## Required action
Your response should be the complete data, transcribed exactly.

Supplied information section start

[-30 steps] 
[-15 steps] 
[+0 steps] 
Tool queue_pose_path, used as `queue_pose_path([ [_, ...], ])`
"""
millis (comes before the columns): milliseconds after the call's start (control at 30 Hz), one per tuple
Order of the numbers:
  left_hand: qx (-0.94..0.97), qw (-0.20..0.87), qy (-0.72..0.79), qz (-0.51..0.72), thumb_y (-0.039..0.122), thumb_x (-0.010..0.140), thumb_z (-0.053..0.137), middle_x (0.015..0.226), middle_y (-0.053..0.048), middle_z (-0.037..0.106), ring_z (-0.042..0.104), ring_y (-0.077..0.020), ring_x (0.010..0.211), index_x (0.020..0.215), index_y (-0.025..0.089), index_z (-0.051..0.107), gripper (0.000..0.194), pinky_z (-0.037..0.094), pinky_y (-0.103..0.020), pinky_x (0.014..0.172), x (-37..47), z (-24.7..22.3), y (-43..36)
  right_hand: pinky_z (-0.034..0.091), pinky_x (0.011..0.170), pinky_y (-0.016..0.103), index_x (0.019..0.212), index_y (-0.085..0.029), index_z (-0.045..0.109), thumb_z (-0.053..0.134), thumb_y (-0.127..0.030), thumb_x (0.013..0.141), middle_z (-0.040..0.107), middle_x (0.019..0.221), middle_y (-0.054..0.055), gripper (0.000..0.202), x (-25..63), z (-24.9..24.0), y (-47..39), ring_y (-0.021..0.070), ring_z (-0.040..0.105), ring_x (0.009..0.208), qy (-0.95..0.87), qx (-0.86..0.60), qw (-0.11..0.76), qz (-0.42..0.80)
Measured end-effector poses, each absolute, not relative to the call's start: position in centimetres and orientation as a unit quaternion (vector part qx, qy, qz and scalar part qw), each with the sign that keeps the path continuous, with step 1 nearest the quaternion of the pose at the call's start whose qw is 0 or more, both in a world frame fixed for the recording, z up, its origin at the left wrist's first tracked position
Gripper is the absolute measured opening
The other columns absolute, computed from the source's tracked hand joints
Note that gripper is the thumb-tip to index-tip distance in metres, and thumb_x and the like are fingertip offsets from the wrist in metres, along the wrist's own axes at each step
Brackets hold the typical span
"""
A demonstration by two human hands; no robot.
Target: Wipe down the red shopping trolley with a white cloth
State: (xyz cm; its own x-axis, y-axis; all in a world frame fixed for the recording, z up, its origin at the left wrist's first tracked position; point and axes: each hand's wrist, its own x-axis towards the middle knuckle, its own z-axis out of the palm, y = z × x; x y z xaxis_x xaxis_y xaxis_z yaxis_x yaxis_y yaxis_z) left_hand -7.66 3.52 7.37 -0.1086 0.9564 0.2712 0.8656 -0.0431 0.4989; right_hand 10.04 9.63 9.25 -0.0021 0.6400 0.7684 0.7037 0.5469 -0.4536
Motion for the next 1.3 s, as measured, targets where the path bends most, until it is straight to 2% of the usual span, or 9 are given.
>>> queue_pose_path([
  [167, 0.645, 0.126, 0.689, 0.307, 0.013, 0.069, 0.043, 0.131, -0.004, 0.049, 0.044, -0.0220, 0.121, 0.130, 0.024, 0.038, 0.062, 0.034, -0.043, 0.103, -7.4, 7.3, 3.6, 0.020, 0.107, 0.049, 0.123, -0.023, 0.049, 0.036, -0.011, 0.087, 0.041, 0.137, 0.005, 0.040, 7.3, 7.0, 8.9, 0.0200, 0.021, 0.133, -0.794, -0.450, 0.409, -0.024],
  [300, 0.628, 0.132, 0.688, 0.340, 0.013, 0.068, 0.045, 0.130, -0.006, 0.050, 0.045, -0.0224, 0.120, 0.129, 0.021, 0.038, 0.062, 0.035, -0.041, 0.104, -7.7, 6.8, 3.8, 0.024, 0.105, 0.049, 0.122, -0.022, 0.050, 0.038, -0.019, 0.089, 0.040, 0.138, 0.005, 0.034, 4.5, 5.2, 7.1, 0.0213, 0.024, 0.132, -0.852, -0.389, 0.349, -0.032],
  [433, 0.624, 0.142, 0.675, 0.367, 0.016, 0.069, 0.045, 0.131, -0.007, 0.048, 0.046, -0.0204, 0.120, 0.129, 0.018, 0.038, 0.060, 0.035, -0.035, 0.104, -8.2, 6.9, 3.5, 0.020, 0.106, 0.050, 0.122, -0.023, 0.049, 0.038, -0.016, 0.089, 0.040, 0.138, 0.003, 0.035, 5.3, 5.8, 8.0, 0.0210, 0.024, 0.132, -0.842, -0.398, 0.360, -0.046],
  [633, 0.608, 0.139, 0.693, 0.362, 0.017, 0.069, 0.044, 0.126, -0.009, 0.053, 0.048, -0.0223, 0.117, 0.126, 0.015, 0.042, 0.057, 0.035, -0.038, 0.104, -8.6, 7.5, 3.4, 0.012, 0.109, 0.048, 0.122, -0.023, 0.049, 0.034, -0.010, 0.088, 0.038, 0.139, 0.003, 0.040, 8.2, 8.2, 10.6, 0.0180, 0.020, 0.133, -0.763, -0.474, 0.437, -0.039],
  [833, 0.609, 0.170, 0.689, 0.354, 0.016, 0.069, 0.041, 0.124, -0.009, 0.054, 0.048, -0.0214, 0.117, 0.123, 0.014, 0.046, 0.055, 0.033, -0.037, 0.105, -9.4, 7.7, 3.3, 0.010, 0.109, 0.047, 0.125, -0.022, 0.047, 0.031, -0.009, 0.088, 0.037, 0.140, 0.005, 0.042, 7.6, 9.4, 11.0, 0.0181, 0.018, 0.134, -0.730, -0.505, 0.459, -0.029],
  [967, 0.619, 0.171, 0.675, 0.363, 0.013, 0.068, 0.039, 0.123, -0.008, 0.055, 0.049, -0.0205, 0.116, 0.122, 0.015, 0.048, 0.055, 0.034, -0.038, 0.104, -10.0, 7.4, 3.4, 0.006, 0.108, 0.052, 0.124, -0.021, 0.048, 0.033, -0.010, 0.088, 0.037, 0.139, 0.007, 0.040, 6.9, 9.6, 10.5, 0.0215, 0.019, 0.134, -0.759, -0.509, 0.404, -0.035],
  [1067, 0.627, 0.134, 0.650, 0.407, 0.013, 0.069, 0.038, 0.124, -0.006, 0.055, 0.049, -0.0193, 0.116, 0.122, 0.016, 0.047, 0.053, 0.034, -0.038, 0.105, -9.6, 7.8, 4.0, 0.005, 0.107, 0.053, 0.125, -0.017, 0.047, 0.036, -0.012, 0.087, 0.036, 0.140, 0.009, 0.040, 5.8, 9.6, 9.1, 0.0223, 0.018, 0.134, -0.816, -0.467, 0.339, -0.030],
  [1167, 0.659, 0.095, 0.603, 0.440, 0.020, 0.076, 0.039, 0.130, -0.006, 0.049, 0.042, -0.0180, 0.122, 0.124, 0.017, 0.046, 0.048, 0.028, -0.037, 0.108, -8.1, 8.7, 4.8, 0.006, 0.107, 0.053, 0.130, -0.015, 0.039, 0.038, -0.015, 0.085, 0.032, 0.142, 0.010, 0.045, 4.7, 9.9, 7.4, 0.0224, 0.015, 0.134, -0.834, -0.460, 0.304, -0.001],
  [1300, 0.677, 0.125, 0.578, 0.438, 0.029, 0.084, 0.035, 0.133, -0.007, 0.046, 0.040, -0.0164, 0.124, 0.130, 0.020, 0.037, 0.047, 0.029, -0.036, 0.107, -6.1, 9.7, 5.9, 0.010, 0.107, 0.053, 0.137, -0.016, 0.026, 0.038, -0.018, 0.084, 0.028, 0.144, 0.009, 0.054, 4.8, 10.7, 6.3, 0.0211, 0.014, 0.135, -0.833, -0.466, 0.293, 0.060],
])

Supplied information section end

## Answer below
[-30 steps] 
[-15 steps] 
[+0 steps] 
Tool queue_pose_path, used as `queue_pose_path([ [_, ...], ])`
"""
millis (comes before the columns): milliseconds after the call's start (control at 30 Hz), one per tuple
Order of the numbers:
  left_hand: qx (-0.94..0.97), qw (-0.20..0.87), qy (-0.72..0.79), qz (-0.51..0.72), thumb_y (-0.039..0.122), thumb_x (-0.010..0.140), thumb_z (-0.053..0.137), middle_x (0.015..0.226), middle_y (-0.053..0.048), middle_z (-0.037..0.106), ring_z (-0.042..0.104), ring_y (-0.077..0.020), ring_x (0.010..0.211), index_x (0.020..0.215), index_y (-0.025..0.089), index_z (-0.051..0.107), gripper (0.000..0.194), pinky_z (-0.037..0.094), pinky_y (-0.103..0.020), pinky_x (0.014..0.172), x (-37..47), z (-24.7..22.3), y (-43..36)
  right_hand: pinky_z (-0.034..0.091), pinky_x (0.011..0.170), pinky_y (-0.016..0.103), index_x (0.019..0.212), index_y (-0.085..0.029), index_z (-0.045..0.109), thumb_z (-0.053..0.134), thumb_y (-0.127..0.030), thumb_x (0.013..0.141), middle_z (-0.040..0.107), middle_x (0.019..0.221), middle_y (-0.054..0.055), gripper (0.000..0.202), x (-25..63), z (-24.9..24.0), y (-47..39), ring_y (-0.021..0.070), ring_z (-0.040..0.105), ring_x (0.009..0.208), qy (-0.95..0.87), qx (-0.86..0.60), qw (-0.11..0.76), qz (-0.42..0.80)
Measured end-effector poses, each absolute, not relative to the call's start: position in centimetres and orientation as a unit quaternion (vector part qx, qy, qz and scalar part qw), each with the sign that keeps the path continuous, with step 1 nearest the quaternion of the pose at the call's start whose qw is 0 or more, both in a world frame fixed for the recording, z up, its origin at the left wrist's first tracked position
Gripper is the absolute measured opening
The other columns absolute, computed from the source's tracked hand joints
Note that gripper is the thumb-tip to index-tip distance in metres, and thumb_x and the like are fingertip offsets from the wrist in metres, along the wrist's own axes at each step
Brackets hold the typical span
"""
A demonstration by two human hands; no robot.
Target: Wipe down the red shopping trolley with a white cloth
State: (xyz cm; its own x-axis, y-axis; all in a world frame fixed for the recording, z up, its origin at the left wrist's first tracked position; point and axes: each hand's wrist, its own x-axis towards the middle knuckle, its own z-axis out of the palm, y = z × x; x y z xaxis_x xaxis_y xaxis_z yaxis_x yaxis_y yaxis_z) left_hand -7.66 3.52 7.37 -0.1086 0.9564 0.2712 0.8656 -0.0431 0.4989; right_hand 10.04 9.63 9.25 -0.0021 0.6400 0.7684 0.7037 0.5469 -0.4536
Motion for the next 1.3 s, as measured, targets where the path bends most, until it is straight to 2% of the usual span, or 9 are given.
>>> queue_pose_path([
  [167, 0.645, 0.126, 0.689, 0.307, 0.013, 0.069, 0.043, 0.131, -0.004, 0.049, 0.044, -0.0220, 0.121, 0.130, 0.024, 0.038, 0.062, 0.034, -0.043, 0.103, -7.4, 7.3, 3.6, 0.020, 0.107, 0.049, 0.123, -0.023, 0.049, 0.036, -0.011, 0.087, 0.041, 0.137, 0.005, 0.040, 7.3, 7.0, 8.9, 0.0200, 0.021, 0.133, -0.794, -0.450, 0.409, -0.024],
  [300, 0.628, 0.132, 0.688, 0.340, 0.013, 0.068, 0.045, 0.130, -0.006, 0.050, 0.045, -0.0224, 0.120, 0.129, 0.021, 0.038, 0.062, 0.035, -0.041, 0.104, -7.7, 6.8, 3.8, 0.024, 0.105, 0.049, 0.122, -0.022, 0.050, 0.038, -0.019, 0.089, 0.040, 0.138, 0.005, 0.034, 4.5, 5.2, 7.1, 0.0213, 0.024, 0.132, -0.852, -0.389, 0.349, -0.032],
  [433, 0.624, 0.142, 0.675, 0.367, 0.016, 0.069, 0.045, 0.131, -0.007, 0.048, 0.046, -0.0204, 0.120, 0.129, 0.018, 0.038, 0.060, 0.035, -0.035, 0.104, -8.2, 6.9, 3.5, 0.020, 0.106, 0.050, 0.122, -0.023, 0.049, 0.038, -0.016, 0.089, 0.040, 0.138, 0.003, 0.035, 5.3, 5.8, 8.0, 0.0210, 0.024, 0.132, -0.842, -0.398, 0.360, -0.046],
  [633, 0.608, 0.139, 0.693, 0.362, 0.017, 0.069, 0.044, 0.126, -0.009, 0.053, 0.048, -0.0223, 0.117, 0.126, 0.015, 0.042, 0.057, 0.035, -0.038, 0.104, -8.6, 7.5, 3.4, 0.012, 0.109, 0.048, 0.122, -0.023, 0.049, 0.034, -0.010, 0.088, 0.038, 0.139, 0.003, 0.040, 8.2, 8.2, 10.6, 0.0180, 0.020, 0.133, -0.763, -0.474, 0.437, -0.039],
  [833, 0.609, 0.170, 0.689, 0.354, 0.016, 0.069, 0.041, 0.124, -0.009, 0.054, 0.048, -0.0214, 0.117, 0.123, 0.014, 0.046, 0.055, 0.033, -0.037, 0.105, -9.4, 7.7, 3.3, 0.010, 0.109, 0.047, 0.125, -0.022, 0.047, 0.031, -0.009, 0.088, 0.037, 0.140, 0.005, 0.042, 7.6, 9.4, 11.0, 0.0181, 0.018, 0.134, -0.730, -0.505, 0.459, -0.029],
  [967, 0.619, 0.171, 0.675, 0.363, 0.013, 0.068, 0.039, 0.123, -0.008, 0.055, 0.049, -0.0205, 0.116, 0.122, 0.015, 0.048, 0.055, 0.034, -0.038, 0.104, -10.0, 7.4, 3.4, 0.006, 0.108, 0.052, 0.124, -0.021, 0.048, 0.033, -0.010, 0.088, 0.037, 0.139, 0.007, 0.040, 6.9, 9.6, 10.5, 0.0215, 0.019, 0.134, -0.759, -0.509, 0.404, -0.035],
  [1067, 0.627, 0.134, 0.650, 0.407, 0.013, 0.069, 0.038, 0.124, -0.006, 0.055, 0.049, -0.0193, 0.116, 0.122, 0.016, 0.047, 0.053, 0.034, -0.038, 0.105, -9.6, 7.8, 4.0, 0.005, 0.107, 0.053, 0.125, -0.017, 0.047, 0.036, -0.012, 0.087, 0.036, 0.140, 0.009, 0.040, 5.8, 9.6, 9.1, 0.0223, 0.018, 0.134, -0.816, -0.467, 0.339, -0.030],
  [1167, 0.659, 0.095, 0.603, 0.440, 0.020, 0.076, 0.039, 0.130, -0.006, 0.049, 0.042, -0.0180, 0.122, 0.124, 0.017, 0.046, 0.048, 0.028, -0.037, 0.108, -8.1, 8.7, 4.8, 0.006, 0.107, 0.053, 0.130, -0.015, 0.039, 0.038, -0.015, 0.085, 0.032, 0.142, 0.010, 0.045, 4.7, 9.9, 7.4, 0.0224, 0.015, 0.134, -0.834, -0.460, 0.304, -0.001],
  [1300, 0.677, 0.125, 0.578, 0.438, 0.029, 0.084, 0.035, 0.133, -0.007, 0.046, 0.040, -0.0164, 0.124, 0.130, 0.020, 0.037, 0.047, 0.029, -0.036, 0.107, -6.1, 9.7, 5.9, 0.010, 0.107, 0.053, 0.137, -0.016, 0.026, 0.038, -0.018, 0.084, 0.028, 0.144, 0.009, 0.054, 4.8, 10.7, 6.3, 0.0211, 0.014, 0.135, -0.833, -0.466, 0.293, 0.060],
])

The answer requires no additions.